Kobe ice cold missing easy shots in the paint just terrible Bynum is slowly starting to wake up and we trail the Hornets by 2. 

incredible.


----------



## Tooeasy (Nov 4, 2003)

this is comically brutal to watch


----------



## GNG (Aug 17, 2002)

*0-15???*


----------



## GNG (Aug 17, 2002)

NBA record for shots without a make is 0-17 by Tim Hardaway in 1991.


----------



## GNG (Aug 17, 2002)

Kobe's shooting percentage < Bynum's three-point percentage


----------



## TheAnswer (Jun 19, 2011)

"Kobe is 0-15" #1 trend on twitter, I'm not watching the game and that's still brutal as hell.


----------



## Headliner (Aug 11, 2011)

Maybe this means Kobe hits the game winner.


----------



## Ron (May 8, 2002)

****ing embarrassing.


----------



## TheAnswer (Jun 19, 2011)

Kobe with the 3 for the lead.


----------



## jazzy1 (Jul 16, 2002)

this is why Kobe is a legend he just doesn't give a **** about anything when it comes to trying to win a game in the end wow.


----------



## Ron (May 8, 2002)

Lucky ****ers.


----------



## Game3525 (Aug 14, 2008)

Brown has run Kobe to the ground.

He has been wearing down the past 5 games and it is showing, they should really think about letting him sit the next two games against the Warriors and Nets.


----------



## e-monk (Sep 10, 2010)

they should really think of firing Mike Brown


----------



## Game3525 (Aug 14, 2008)

e-monk said:


> they should really think of firing Mike Brown


That to.:laugh:


----------



## Jamel Irief (May 19, 2002)

Yeah fire Mike Brown and bring in.... Rudy T?

Whoever they would replace him with we would hate.

I didn't mind this Kobe compared to some of his other ones. For the most parts those were good shots he was missing... hell even deferred to Blake to let him shoot the shot to end half, which Blake then passed off to Kobe but still.

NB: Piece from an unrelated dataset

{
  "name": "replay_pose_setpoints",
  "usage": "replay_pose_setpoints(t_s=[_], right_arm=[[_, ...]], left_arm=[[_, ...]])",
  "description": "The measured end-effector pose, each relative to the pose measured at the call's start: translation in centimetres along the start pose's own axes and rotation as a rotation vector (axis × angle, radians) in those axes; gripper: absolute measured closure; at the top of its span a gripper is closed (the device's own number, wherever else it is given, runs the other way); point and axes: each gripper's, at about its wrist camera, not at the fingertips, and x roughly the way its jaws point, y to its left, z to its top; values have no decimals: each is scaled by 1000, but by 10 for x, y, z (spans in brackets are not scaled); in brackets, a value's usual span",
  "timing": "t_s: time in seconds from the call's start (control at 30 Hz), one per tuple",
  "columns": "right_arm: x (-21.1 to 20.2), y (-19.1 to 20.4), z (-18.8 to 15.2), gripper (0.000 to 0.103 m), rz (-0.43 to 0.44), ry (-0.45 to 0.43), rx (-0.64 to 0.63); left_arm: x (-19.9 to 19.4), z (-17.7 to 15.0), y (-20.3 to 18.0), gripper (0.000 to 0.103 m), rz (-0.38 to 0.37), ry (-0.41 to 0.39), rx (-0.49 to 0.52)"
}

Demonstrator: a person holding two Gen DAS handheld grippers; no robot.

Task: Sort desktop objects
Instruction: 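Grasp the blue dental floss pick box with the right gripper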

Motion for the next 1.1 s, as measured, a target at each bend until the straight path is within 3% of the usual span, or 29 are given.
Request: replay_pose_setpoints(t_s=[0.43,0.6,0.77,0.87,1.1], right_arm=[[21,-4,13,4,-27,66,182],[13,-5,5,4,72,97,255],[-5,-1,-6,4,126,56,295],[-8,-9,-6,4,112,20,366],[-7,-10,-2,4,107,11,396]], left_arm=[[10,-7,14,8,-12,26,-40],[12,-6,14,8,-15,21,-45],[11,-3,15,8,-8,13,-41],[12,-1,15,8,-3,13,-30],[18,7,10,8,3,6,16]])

Goudelock would be nice to see when the team struggles to score like this.


----------



## Game3525 (Aug 14, 2008)

Jamel Irief said:


> Yeah fire Mike Brown and bring in.... Rudy T?
> 
> Whoever they would replace him with we would hate.
> 
> ...


I don't understand why he isn't playing. We could spare Kobe three or four minutes by giving him some burn.


----------



## doctordrizzay (May 10, 2011)

jazzy1 said:


> this is why Kobe is a legend he just doesn't give a **** about anything when it comes to trying to win a game in the end wow.


Legend? What's legendary about almost shooting your team out of a game at home against a LAST place team. 3-21 is mindboggling, sure he made the game winner...but you do realize that if he had shot maybe 7-21 (still bad) Lakers wouldnt have been in that mess. Im a huge fan of Gasol and Bynum and when your shooting guard is 0-15 to start the game....maybe its time to tell him he shouldnt shoot so much. He has two not just one but two 7 footers to pass too...That is a luxury no one else has. smh


----------



## Game3525 (Aug 14, 2008)

doctordrizzay said:


> Legend? What's legendary about almost shooting your team out of a game at home against a LAST place team. 3-21 is mindboggling, sure he made the game winner...but you do realize that if he had shot maybe 7-21 (still bad) Lakers wouldnt have been in that mess. Im a huge fan of Gasol and Bynum and when your shooting guard is 0-15 to start the game....maybe its time to tell him he shouldnt shoot so much. He has two not just one but two 7 footers to pass too...That is a luxury no one else has. smh


Did you watch the game?

Bryant missed shots he normally makes, there were only one or two bad shots and that was due to the shot-clock running down.


----------



## Basel (Mar 31, 2005)

Hdlr said:


> Maybe this means Kobe hits the game winner.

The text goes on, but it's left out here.